Goodbye, Frankie Chen
I have always been drawn to the coast, even if it hurts, even if everyone says it is no longer safe. Even as years pass, as I feel myself changing, no longer the child I was, I am pulled back to that place, the stretch of pebble and mud on the new shore between Alexandra and Crawford Bays. I go there when my mother and father fight. I go when dad cries. I go when the sadness of the world seems too much, when the sky seems to be a weight pressing down on all of us, on the remains of my family, the remains of my town. You might think I’d go anywhere but that stretch of coast—I could instead climb in the hills, or spend time in the gardens—but I find a kind of peace down on the shore, listening to the lap of waves, their receding hiss and fizz.
This morning Dad is crying again. He does this sometimes. It comes from nowhere, and I guess it is because of Bo. Because he still feels the loss, still carries the guilt—he tried, he swam out into that king tide, swam until dark, came home alone. Just as he cannot bear this weight, nor can I, because my back was turned, and I did not know what to do. There’s no sense in it, but I feel responsible for it all—for Bo, for my father, for the fights, for all of it.
So, as Dad cries, I leave. I keep my head down as I walk past the gardens, hoping no-one will see me—I should help, I know, but I don’t, I won’t. I dawdle down the side of Te Ranga-ā-Hiwi, following the path that has become a stream—bare feet washed in the hazy water, sliding in the mud. Here and there I jump over ledges where the rain has washed away parts of the hillside, carved it into the ocean below. When I get to the coast I stop, sit on a rock, look over the water towards the jagged headland, the faint outlines of islands beyond.
I try not to think of the past. It cannot change now. I think instead about the present. The smell of salt water. The breeze touching my skin, rustling my hair. The faint taste of metal in my mouth. Sometimes I fall into an empty space, between waking and dreaming. I look out over the water and imagine Bo, much older now, a boy on the edge of his teens, surfing across the waves, swimming back, waving to me as he wades from the tide. Or I fall into another dream, imagine him happy on some other island, laughing with friends, eating a wedge of orange or a slice of melon.

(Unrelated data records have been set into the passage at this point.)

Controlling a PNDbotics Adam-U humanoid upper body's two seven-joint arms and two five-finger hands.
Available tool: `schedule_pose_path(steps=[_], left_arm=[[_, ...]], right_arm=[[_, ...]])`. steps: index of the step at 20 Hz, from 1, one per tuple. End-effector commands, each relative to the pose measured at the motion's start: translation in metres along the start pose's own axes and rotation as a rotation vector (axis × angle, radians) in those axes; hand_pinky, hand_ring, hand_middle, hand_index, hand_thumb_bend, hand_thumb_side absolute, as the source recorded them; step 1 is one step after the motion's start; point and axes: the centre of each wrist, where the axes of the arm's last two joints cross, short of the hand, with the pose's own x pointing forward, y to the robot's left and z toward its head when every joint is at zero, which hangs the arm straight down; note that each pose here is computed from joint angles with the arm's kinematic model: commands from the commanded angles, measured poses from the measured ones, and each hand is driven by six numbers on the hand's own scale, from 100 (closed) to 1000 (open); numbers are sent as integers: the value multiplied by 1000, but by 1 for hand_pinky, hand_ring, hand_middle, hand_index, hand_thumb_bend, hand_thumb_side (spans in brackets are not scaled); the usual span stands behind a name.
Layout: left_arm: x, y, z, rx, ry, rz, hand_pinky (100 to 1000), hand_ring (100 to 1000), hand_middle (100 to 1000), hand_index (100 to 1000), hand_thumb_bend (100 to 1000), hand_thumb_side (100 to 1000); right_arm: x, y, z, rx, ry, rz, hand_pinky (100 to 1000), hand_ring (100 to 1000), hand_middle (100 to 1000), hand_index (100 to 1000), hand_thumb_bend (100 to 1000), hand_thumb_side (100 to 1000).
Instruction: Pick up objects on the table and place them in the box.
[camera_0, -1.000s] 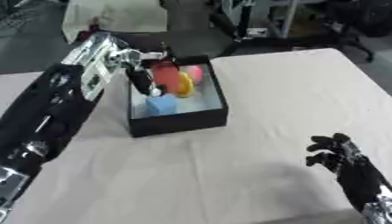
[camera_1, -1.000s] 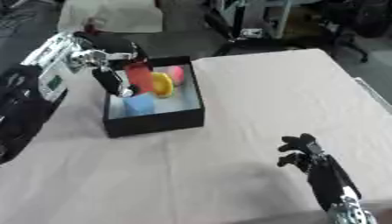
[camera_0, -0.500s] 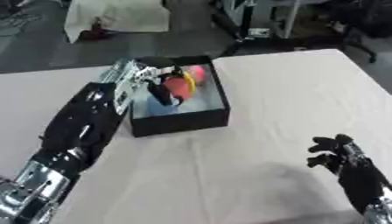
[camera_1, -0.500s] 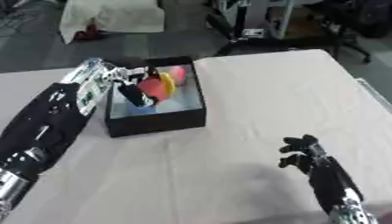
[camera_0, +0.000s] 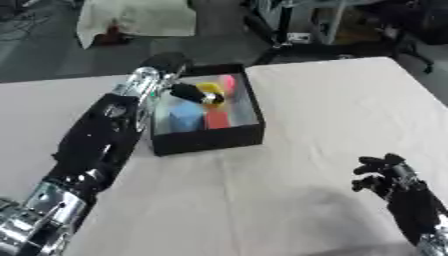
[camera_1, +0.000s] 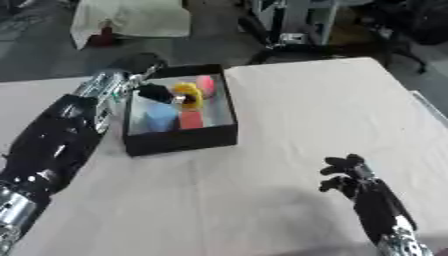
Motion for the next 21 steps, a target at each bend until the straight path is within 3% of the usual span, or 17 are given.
schedule_pose_path(steps=[1,4,7,10,13,17,21], left_arm=[[-40,36,8,215,50,78,744,735,799,893,475,885],[-84,56,41,394,45,290,696,668,749,865,387,859],[-123,51,86,492,41,480,638,610,698,842,294,858],[-148,21,131,513,60,677,606,584,670,830,223,846],[-161,-14,162,510,128,847,590,569,654,822,163,838],[-162,-59,180,478,227,1032,574,537,613,792,104,845],[-164,-82,183,450,241,1134,569,521,593,784,100,844]], right_arm=[[4,-3,-1,-8,-14,4,748,516,598,760,100,1000],[4,-3,-1,-11,-15,6,748,516,598,760,100,1000],[4,-4,-1,-20,-12,10,748,516,598,760,100,1000],[6,-5,-2,-28,-20,12,747,515,598,760,100,1000],[5,-5,-1,-34,-18,13,747,515,597,760,100,1000],[6,-4,-1,-35,-26,8,747,515,596,760,100,1000],[5,-4,0,-36,-22,8,746,515,596,760,100,1000]])
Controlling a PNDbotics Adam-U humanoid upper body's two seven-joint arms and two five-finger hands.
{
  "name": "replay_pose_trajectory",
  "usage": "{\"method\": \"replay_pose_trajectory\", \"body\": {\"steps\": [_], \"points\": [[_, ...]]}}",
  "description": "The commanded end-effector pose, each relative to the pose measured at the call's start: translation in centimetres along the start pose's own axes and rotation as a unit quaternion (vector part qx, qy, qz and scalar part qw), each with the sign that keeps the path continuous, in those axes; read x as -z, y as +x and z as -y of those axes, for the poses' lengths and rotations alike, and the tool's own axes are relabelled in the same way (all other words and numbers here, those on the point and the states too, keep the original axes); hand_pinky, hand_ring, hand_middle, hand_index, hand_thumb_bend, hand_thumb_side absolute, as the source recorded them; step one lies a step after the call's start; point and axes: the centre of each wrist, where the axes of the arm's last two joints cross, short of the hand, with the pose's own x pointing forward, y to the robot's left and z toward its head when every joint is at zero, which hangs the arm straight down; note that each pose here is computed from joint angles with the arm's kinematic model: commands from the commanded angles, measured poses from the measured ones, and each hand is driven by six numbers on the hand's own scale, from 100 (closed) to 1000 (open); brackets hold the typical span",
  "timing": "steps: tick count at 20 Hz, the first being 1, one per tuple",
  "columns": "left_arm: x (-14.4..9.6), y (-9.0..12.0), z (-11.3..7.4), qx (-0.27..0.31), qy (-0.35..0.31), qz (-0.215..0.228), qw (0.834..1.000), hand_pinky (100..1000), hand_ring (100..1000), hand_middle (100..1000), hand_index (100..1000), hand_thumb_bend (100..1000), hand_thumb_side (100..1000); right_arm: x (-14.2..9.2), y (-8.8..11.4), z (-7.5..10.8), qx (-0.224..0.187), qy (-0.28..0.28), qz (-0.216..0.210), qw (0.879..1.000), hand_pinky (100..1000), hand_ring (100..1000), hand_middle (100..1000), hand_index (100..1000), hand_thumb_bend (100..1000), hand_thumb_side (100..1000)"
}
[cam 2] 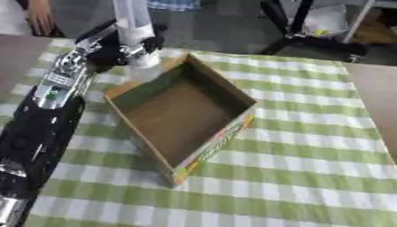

I’m thinking in this way when I see a movement in the distance, at the headland, along the forbidden path. A thin grey figure, travelling quickly as the waves crash, as the tide rolls in. A boy—well, nearly a man—scrambling as the water smacks his feet. I stand.
Hoy, I call. You. What are you doing? You shouldn’t be on that path.
There’s no answer. He’s knocked over, stands again, clambers over a rock, skitters down the other side. He pulls himself up a bank and sidles along, out of reach of the ocean’s fingers. Then he slides down the other side, onto the strip of beach.
Adi? he calls. Is that you?
I know the voice, and want to run.
Frankie Chen?
One and only.
What are you doing?
Exploring. He comes closer, and grins.
Out there? You’re not supposed …
I know, he says. It’s cool though. Quiet. You should go sometime.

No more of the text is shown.